Hello, I'm

Carles Riera

I want to answer why Deep Neural Networks work

I am a Deep Learning indie predoc researcher at Universitat de Barcelona.

I research in Neural Architecture Search, the Lottery Ticket Hypothesis and I’m particularly interested in Minimum Width Networks and Zero Initializations.

About me

I am an unconventional predoc researcher at Universitat de Barcelona. I’m more interested in creating insight into the mechanics (and dynamics) of Neural Networks, rather than achieving 0.0001% more accuracy. Hyperparameter tuning nor dataset + model articles are not my cup of tea.

Currently, I’m working on training neural networks with minimum width (in terms of units per layer), and figuring out how to train with initial parameters set to zero (zero initialization). I’m also interested in the Lottery Ticket Hypothesis and NAS (Neural Network Search).

Interests

Lottery Ticket

The lottery Ticket Hypothesis conjectures that every random initialized network contains a subnetwork that is in charge of solving the problem. Such subnetwork can be found using traditional pruning techniques.

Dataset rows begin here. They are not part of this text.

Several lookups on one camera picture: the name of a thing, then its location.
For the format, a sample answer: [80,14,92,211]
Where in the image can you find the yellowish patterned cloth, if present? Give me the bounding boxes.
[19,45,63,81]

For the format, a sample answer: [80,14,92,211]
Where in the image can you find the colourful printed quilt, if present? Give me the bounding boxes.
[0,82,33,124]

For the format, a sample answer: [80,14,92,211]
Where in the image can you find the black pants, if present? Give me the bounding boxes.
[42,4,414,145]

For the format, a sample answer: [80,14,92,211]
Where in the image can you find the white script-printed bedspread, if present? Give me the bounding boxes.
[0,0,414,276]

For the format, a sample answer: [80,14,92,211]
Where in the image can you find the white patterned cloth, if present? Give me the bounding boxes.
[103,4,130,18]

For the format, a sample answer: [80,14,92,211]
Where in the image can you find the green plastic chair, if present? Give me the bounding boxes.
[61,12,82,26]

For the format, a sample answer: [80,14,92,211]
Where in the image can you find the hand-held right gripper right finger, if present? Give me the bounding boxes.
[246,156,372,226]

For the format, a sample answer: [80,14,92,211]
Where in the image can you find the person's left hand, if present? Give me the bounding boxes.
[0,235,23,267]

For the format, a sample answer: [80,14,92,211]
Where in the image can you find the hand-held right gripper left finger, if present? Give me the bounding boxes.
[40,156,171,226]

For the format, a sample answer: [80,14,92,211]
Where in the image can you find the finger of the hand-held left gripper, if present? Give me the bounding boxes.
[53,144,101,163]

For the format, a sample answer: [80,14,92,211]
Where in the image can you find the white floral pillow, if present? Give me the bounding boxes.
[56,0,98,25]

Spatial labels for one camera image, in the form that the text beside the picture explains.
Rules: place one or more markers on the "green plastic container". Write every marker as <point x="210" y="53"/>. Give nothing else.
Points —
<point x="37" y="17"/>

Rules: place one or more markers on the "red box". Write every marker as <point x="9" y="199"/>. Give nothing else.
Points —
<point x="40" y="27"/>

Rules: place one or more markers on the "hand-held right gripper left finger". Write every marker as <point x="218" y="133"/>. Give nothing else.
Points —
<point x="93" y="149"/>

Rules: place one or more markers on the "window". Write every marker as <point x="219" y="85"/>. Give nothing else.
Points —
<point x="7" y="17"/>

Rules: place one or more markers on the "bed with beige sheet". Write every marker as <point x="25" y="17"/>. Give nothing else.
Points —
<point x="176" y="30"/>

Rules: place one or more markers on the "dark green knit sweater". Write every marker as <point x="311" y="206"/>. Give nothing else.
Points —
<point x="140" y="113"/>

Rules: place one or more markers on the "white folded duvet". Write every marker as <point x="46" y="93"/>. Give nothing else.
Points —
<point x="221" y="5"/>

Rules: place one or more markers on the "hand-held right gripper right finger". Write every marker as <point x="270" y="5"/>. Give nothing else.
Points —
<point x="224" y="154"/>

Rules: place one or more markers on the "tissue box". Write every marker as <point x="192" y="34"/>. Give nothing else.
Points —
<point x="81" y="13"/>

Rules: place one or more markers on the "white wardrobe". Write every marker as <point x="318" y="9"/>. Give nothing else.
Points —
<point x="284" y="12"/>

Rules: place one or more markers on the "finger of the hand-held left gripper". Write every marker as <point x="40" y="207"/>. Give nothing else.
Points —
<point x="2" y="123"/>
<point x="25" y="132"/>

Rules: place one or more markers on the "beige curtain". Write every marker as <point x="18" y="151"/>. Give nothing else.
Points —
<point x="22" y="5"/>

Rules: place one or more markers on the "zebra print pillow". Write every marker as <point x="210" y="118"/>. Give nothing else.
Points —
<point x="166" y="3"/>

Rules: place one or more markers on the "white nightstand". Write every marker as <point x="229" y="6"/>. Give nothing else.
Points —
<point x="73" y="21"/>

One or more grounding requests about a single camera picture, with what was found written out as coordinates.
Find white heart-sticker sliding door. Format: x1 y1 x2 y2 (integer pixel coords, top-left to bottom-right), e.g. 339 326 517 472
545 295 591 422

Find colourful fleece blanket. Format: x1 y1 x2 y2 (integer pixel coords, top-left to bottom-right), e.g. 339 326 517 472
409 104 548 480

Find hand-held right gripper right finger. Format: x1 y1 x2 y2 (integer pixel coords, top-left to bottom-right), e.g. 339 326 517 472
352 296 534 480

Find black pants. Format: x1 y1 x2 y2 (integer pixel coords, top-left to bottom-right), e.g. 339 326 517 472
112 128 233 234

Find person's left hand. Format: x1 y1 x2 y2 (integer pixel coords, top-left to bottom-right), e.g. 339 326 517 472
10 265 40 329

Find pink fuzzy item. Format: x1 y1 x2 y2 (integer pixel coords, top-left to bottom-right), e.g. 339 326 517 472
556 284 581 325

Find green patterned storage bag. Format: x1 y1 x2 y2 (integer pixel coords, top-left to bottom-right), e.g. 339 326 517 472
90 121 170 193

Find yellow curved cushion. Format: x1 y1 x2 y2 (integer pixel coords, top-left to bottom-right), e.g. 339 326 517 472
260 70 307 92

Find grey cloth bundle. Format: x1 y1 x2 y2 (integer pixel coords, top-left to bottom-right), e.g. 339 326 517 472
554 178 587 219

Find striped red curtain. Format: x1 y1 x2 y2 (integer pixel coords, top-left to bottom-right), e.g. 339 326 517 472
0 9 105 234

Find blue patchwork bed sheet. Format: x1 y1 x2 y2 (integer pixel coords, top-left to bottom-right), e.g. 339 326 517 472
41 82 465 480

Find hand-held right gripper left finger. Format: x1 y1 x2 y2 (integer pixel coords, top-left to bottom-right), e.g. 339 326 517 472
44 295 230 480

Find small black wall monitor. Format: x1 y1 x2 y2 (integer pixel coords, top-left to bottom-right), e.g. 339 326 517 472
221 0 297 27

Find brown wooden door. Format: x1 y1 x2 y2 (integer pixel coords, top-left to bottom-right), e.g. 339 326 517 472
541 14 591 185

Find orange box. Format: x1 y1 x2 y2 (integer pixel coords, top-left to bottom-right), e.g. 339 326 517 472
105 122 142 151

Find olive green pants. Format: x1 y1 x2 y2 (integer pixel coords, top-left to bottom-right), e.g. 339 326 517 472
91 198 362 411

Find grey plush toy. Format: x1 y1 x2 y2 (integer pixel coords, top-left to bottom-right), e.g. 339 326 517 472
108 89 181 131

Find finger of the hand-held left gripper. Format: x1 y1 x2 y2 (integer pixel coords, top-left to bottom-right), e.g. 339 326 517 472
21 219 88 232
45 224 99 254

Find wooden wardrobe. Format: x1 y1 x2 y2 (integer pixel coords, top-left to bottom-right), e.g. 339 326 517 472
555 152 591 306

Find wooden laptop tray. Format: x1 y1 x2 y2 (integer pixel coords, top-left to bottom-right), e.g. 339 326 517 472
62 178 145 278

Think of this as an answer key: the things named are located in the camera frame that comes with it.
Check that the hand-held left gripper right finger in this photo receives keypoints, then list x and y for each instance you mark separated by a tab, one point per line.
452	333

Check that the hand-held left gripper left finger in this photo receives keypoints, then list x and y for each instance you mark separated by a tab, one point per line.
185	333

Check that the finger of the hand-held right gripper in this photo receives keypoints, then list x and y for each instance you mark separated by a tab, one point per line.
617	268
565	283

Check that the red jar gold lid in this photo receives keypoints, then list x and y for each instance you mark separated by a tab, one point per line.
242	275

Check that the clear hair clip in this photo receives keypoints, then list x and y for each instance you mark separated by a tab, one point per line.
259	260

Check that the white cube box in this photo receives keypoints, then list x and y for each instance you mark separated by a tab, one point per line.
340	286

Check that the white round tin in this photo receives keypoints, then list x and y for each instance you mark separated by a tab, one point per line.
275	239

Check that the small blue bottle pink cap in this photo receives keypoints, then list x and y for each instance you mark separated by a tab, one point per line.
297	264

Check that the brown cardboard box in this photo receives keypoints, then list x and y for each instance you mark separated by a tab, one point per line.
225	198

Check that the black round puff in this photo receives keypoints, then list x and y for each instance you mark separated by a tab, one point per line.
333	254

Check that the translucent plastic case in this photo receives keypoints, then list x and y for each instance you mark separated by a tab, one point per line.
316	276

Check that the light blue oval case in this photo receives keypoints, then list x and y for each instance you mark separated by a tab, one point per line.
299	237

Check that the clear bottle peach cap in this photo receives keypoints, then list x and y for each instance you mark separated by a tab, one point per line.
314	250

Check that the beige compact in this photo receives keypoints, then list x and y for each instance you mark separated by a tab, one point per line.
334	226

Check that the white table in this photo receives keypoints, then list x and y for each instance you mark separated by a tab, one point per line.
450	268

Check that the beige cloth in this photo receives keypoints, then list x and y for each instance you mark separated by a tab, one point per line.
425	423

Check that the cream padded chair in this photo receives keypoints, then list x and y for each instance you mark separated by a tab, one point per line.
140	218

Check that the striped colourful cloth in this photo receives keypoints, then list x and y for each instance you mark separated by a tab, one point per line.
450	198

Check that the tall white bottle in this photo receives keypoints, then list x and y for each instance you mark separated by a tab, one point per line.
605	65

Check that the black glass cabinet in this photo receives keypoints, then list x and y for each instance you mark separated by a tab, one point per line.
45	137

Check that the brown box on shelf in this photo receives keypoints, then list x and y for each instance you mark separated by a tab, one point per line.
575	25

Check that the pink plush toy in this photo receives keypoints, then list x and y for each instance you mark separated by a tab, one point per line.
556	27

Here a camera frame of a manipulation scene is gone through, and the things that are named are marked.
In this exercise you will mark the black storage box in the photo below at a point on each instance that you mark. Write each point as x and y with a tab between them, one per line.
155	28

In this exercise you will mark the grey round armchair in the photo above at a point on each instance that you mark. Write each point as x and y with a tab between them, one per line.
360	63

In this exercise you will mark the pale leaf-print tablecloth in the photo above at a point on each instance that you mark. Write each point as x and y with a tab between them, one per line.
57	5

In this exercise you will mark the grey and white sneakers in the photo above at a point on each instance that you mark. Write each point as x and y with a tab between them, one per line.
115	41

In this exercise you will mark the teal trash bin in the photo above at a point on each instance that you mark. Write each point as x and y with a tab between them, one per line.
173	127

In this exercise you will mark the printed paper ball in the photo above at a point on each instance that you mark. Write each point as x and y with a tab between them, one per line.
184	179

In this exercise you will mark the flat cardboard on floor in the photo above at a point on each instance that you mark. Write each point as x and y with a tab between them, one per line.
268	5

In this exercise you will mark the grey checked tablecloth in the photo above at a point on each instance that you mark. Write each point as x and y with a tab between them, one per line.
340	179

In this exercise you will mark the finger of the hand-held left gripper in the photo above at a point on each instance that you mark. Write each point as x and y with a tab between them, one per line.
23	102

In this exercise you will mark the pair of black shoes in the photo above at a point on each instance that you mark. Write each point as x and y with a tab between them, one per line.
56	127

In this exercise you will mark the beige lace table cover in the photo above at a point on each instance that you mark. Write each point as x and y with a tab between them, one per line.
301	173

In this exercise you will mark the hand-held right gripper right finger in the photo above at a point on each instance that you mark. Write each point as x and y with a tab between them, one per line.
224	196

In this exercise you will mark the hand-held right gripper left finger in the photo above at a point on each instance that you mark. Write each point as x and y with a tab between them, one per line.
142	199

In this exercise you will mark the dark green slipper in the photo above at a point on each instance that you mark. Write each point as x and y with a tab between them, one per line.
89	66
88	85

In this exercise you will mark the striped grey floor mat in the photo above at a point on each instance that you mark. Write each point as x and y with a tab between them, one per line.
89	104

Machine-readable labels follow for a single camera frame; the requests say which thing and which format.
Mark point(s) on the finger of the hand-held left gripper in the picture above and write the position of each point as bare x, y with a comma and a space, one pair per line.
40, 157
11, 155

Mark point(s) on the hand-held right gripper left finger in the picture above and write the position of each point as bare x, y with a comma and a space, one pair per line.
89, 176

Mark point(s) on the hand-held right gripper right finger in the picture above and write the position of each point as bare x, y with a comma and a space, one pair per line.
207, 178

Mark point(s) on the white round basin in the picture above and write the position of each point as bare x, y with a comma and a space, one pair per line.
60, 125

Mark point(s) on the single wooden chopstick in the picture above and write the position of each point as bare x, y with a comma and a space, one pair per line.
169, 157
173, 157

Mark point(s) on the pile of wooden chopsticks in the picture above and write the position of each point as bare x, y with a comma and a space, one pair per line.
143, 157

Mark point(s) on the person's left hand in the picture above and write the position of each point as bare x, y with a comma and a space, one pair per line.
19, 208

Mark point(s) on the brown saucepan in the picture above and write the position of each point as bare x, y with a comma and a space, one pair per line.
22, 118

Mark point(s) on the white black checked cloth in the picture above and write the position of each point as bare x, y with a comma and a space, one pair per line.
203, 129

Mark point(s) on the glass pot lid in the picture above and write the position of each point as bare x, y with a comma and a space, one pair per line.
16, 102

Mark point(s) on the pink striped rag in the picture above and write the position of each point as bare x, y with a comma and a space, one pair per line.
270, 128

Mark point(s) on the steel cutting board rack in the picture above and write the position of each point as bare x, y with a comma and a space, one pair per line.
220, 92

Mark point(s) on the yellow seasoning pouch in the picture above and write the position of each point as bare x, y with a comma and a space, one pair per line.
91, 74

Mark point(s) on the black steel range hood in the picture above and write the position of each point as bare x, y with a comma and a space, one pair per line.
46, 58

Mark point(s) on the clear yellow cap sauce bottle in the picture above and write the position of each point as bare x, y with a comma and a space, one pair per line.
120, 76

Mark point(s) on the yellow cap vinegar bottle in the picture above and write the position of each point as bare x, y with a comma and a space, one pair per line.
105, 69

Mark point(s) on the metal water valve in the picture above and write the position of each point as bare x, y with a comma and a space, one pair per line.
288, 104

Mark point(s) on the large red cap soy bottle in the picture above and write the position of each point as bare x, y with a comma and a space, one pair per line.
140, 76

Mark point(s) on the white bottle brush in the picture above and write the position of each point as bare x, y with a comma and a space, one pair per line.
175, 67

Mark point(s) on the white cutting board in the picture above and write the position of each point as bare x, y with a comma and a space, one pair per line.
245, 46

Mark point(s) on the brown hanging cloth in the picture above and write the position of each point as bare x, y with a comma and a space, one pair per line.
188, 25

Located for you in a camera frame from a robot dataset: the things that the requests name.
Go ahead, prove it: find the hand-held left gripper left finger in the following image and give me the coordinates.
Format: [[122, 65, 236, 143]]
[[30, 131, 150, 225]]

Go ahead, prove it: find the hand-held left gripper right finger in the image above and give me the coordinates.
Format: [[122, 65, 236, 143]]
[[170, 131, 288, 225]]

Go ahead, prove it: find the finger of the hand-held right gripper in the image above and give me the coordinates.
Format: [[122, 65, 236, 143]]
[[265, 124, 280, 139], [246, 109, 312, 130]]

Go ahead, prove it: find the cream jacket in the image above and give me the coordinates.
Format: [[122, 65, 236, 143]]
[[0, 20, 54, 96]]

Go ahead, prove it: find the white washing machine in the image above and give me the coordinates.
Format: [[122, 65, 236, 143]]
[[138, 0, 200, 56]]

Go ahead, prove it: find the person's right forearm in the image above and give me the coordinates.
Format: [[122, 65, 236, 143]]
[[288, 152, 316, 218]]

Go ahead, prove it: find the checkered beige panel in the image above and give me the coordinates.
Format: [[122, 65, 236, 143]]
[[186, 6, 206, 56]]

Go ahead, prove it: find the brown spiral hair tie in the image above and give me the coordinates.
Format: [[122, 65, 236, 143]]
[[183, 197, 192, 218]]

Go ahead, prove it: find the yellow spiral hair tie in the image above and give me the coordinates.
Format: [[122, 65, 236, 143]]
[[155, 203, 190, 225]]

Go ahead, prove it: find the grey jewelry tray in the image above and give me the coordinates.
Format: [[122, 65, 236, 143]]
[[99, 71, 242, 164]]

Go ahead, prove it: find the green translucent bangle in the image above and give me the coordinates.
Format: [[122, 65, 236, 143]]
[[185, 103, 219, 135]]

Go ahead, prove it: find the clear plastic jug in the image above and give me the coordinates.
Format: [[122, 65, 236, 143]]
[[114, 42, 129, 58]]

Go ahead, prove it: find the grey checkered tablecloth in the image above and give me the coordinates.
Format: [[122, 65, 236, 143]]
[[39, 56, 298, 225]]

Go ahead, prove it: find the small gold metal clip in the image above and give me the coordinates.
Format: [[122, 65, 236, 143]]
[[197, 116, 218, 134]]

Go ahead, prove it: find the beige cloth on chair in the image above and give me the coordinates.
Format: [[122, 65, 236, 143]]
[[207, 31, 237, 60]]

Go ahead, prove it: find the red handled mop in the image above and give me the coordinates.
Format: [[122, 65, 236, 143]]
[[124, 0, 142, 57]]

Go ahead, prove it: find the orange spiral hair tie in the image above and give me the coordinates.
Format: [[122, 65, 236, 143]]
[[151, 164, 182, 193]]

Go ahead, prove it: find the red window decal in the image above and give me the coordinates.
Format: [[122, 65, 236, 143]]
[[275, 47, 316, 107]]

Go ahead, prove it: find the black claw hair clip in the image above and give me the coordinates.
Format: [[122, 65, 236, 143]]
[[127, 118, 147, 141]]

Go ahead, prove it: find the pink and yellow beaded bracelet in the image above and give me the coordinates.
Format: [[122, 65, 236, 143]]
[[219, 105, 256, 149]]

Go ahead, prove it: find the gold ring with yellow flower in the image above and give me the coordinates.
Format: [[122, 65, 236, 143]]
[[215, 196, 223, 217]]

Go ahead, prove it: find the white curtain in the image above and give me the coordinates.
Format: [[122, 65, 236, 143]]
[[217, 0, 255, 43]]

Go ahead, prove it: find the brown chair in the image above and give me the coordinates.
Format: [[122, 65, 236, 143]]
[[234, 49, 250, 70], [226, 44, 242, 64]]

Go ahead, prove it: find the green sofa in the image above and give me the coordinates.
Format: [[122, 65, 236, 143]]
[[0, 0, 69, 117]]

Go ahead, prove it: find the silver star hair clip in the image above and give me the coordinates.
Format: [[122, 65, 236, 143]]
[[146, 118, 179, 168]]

What I find interesting is how this subnetwork can match (and even surpass) the performance of the whole network if retrained, but only when reinitialized to the same original values of the whole network. When randomly reinitialized, it won’t work. The conclusion is that initialization is the key (hence the name Winning Lottery Ticket or LT).

I find this phenomenon most interesting, as it shows that overparametrization is only required during initialization. This opens up the possibility to do massive savings (on parameters), if we could find the way to train this subnetwork from scratch.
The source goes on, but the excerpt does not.